--- Given information Enclosed Below ---
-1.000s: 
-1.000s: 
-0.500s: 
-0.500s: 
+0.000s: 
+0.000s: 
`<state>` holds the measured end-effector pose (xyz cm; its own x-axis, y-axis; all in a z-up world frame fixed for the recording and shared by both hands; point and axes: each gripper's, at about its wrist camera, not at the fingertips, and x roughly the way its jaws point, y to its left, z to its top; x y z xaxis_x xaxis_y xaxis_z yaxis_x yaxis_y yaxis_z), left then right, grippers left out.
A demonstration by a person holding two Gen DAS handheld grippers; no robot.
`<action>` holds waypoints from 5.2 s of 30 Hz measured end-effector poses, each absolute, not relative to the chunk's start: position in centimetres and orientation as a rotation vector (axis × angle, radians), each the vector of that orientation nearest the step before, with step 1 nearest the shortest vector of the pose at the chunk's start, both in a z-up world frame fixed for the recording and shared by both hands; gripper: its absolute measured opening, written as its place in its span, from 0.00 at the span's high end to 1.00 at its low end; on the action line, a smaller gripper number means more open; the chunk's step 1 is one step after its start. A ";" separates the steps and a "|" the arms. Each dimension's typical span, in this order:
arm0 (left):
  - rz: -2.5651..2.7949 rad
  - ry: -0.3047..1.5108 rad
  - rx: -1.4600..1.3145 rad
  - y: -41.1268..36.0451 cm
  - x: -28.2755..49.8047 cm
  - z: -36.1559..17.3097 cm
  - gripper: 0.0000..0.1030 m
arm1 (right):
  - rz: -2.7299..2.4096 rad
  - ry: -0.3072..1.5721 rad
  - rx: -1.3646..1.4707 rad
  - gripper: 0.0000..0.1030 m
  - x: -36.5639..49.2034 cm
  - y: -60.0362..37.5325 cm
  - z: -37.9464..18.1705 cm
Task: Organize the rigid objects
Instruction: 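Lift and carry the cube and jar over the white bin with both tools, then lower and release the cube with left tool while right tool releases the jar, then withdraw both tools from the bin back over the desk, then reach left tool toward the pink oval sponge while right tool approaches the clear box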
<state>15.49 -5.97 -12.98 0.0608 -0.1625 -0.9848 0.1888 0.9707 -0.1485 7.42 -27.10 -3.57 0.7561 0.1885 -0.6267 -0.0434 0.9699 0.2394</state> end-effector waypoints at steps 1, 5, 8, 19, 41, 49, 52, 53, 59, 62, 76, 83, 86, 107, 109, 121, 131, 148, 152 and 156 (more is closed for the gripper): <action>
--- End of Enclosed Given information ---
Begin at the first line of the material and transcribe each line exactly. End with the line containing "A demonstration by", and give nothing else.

-1.000s: 
-1.000s: 
-0.500s: 
-0.500s: 
+0.000s: 
+0.000s: 
`<state>` holds the measured end-effector pose (xyz cm; its own x-axis, y-axis; all in a z-up world frame fixed for the recording and shared by both hands; point and axes: each gripper's, at about its wrist camera, not at the fingertips, and x roughly the way its jaws point, y to its left, z to its top; x y z xaxis_x xaxis_y xaxis_z yaxis_x yaxis_y yaxis_z), left then right, grippers left out.
A demonstration by a person holding two Gen DAS handheld grippers; no robot.

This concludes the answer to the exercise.